PROBLEM TO SOLVE — Below is a listing; retype exactly the lines between the one containing "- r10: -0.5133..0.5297" and the one containing "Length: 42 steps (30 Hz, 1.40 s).", inclusive, minus the pictures.

※

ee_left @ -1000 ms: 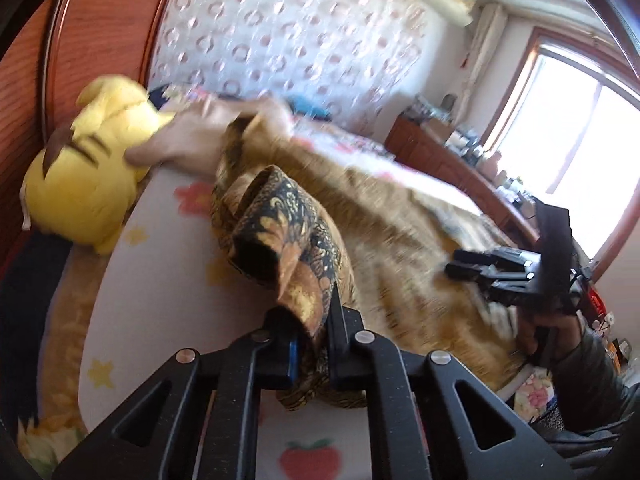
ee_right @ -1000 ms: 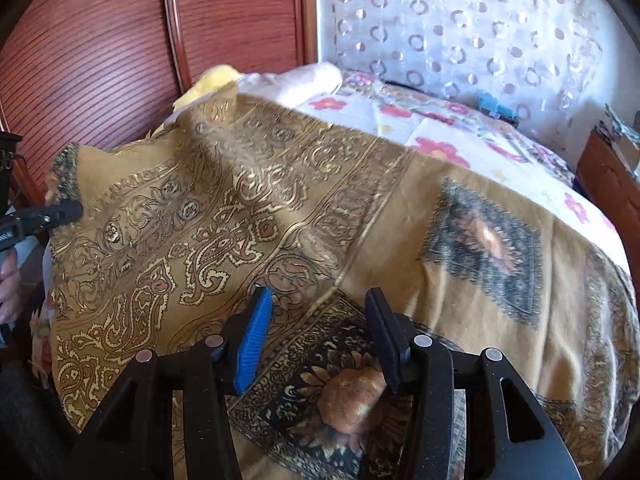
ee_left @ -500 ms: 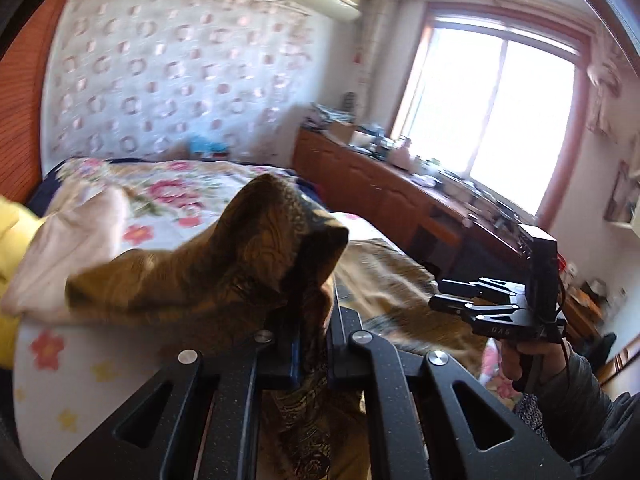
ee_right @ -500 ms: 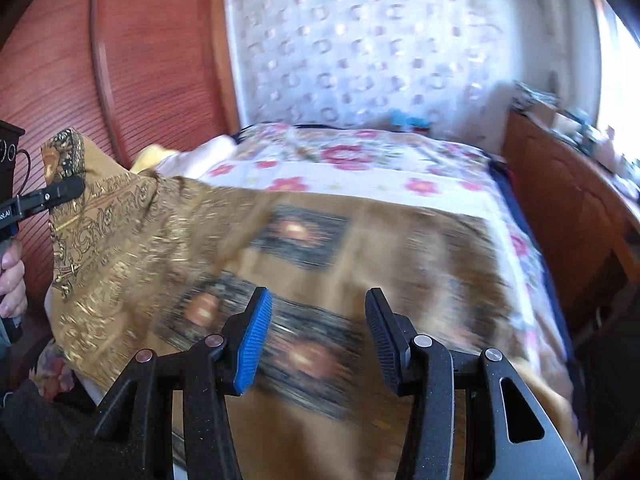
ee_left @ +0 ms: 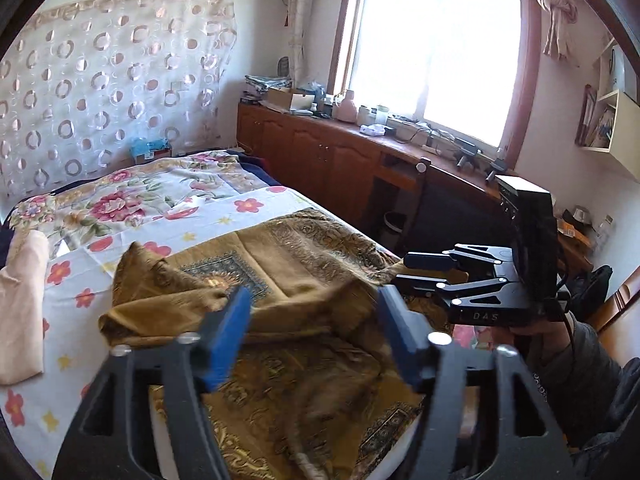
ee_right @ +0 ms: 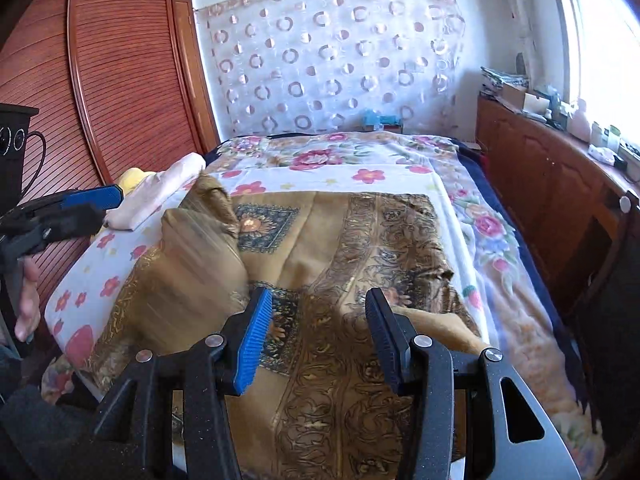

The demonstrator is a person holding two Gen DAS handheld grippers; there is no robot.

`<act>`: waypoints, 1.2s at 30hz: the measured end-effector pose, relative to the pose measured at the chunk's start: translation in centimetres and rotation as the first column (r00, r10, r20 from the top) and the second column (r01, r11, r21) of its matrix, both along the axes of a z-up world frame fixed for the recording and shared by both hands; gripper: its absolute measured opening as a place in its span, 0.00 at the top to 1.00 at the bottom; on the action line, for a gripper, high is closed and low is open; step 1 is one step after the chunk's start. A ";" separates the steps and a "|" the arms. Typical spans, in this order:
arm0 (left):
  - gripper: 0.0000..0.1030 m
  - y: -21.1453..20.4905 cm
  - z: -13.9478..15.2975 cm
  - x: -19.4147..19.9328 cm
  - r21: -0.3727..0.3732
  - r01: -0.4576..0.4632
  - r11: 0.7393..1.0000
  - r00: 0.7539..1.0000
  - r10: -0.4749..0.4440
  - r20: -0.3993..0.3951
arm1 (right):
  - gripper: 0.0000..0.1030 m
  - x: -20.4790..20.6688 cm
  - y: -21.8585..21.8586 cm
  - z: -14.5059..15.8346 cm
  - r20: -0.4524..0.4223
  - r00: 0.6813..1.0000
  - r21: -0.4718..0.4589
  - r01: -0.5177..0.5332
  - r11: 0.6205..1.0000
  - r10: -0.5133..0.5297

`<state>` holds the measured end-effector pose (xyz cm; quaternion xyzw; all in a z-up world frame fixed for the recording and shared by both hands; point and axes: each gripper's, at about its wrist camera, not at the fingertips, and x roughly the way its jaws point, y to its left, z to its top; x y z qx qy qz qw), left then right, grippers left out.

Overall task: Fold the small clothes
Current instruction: 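Grasp the robe's sleeve with the left tool and fold it onto the robe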

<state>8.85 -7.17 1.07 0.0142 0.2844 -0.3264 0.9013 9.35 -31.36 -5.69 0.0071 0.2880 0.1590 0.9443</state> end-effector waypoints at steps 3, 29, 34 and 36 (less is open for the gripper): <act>0.26 1.2 0.1 -0.4 -0.008 -0.048 0.999 0.999 0.048 0.013 | 0.51 0.8 0.9 0.1 0.002 1.000 0.000 -0.010 1.000 0.010; 0.25 8.7 -4.6 -0.9 0.036 -0.302 0.952 0.953 0.303 0.003 | 0.31 7.2 5.0 -1.5 -0.123 0.979 -0.203 -0.187 0.961 0.165; 0.25 8.6 -4.9 -0.8 0.037 -0.304 0.952 0.953 0.304 -0.003 | 0.28 6.2 5.6 -1.3 -0.122 0.970 -0.232 -0.233 0.944 0.209; 0.25 8.7 -5.0 -0.9 0.038 -0.304 0.952 0.953 0.304 -0.003 | 0.28 6.4 6.5 -1.9 -0.137 0.969 -0.265 -0.237 0.935 0.207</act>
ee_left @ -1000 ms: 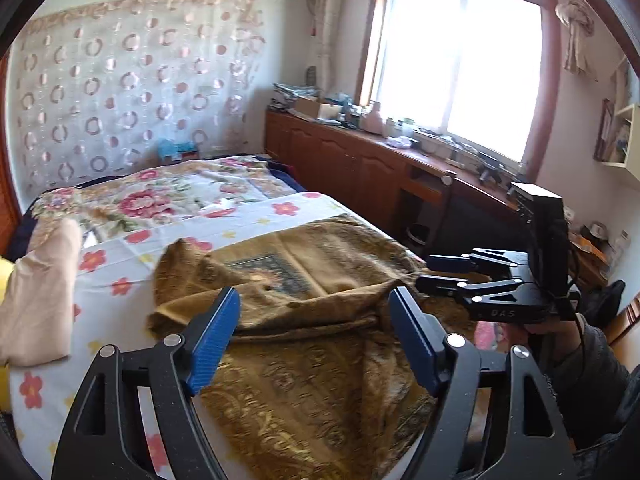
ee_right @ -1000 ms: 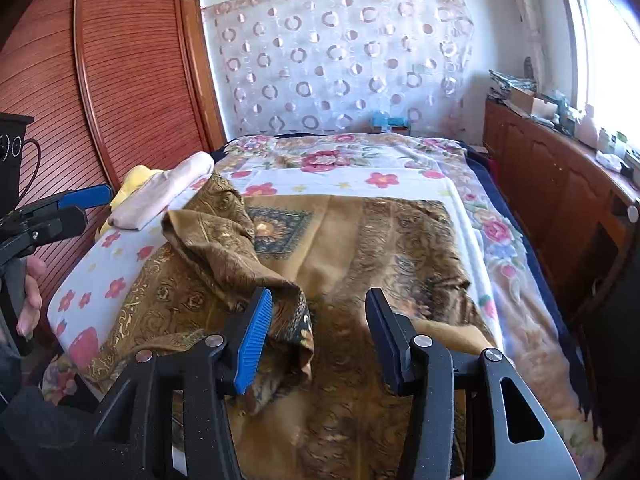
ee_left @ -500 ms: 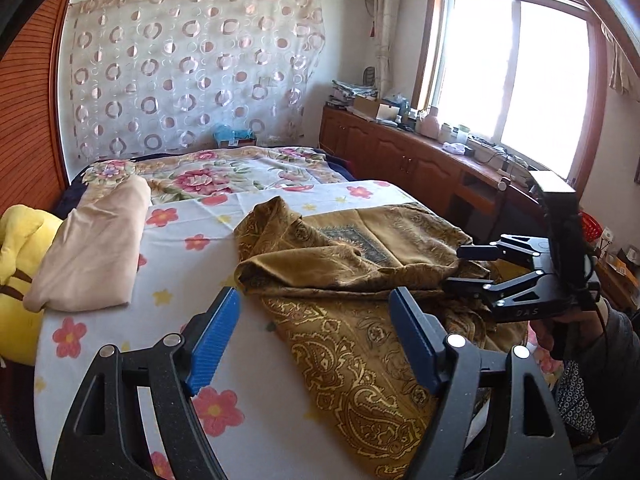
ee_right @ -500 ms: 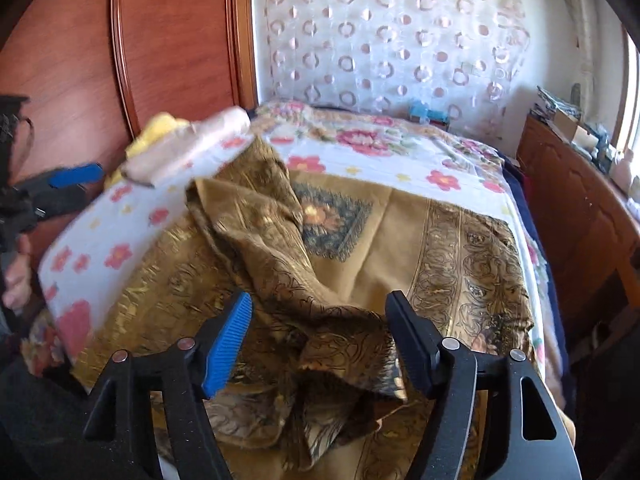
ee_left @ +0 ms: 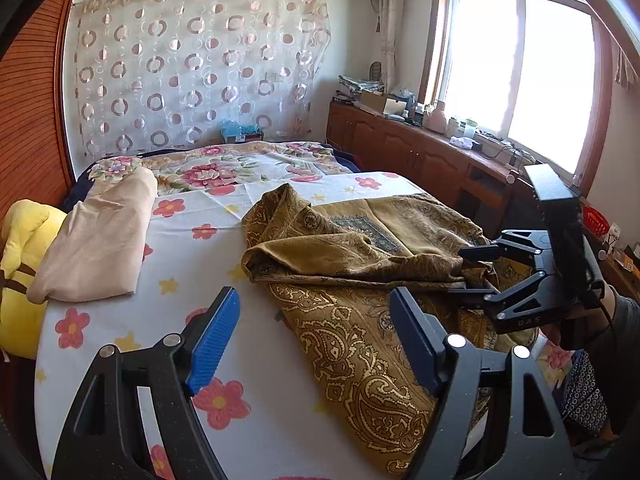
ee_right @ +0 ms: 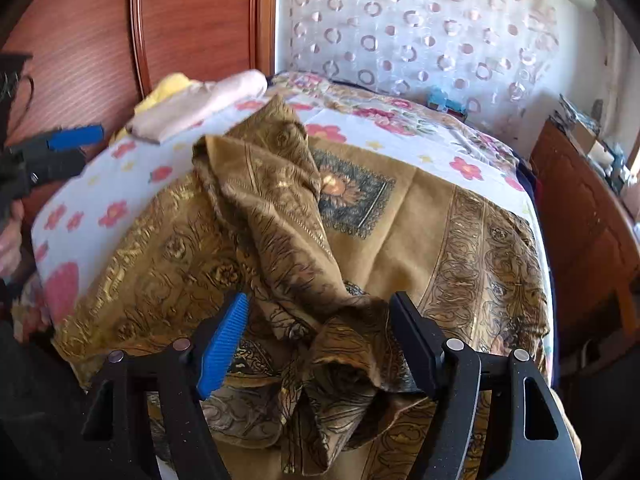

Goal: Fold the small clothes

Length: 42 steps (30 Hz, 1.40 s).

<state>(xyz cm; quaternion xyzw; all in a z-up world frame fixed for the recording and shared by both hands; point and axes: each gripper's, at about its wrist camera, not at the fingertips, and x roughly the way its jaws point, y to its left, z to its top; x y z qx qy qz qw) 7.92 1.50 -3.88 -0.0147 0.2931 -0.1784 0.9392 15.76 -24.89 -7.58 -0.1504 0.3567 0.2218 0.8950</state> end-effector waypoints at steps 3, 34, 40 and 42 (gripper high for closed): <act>0.25 0.0 -0.1 0.0 -0.003 -0.001 1.000 1.000 0.001 0.000 | 0.28 1.1 1.4 -0.8 -0.026 1.000 -0.031 0.008 0.999 -0.009; 0.25 -1.6 -0.2 -0.2 -0.021 0.035 0.999 0.999 -0.035 0.006 | 0.71 -4.4 -11.2 2.4 0.007 0.965 0.068 0.261 0.963 -0.262; 0.25 -1.7 -0.3 -0.3 -0.015 0.032 0.999 0.999 -0.032 0.009 | 0.55 -6.2 -10.0 5.0 0.102 0.966 0.109 0.228 0.968 -0.239; 0.25 -1.7 -0.3 -0.3 -0.015 0.031 0.999 0.999 -0.031 0.009 | 0.53 -6.5 -8.6 5.8 0.136 0.965 0.102 0.211 0.972 -0.224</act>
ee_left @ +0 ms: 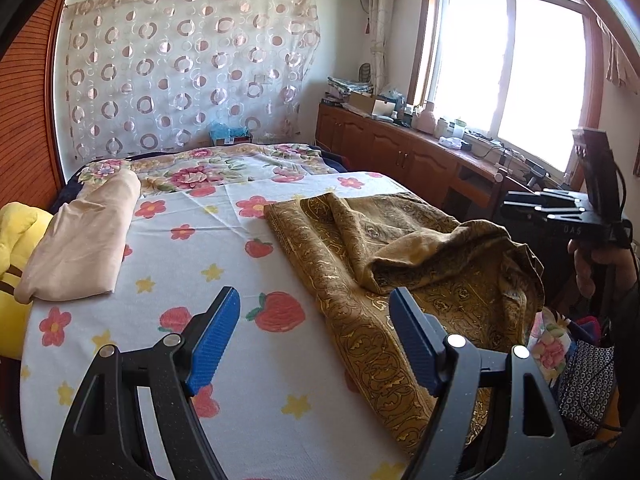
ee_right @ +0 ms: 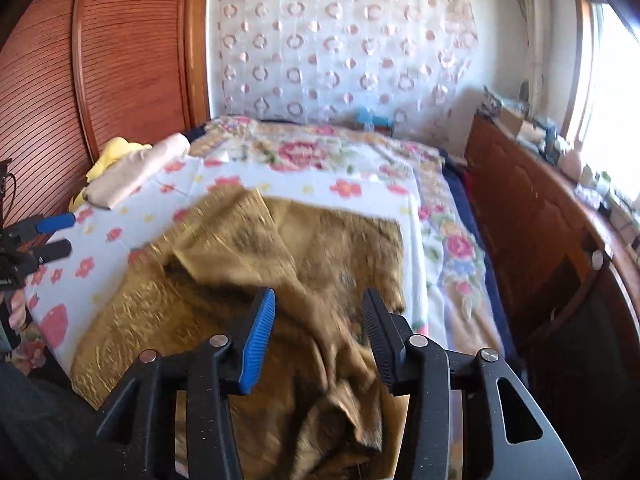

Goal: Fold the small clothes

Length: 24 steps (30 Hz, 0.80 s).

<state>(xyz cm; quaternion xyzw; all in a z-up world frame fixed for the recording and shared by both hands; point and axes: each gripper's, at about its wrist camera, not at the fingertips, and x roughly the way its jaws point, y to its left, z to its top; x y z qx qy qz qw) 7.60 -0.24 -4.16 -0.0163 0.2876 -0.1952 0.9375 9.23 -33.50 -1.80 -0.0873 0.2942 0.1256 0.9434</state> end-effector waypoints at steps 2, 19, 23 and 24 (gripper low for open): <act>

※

EXERCISE RESULT —
  - r10: -0.5133..0.5297

`<state>` holds the measured end-effector pose (xyz cm; quaternion xyzw; all in a z-up world frame fixed for the recording and shared by both hands; point and axes: each gripper's, at about its wrist camera, not at the fingertips, and x roughly the way its jaws point, y to its left, z to its top; x y z qx qy qz qw), left then right, grippers left out.

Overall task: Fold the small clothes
Current instruction: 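Grasp the robe's sleeve with the left tool and fold it onto the robe
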
<state>8.85 -7.17 1.07 0.0142 0.2844 -0.3264 0.9013 9.35 -31.36 -5.69 0.0071 0.2880 0.1590 0.9443</state> end-effector waypoints at steps 3, 29, 34 and 36 (less is open for the gripper): <act>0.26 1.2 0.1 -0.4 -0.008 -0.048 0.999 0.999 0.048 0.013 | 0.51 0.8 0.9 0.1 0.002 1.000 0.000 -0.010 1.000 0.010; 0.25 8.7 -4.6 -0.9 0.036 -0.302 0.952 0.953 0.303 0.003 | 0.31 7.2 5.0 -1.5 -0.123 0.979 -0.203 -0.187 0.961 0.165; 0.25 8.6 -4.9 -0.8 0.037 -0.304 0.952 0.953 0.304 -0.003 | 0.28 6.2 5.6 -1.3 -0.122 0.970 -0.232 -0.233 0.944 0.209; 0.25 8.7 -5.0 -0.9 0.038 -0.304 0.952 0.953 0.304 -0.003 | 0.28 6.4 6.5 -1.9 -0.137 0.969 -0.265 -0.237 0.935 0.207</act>
ee_left @ -1000 ms: 
ee_right @ -1000 ms: 
ee_left @ -500 ms: 
ee_right @ -500 ms: 
ee_left @ +0 ms: 
ee_right @ +0 ms: 

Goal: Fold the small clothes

Length: 42 steps (30 Hz, 1.40 s).

The answer given above is complete as it stands.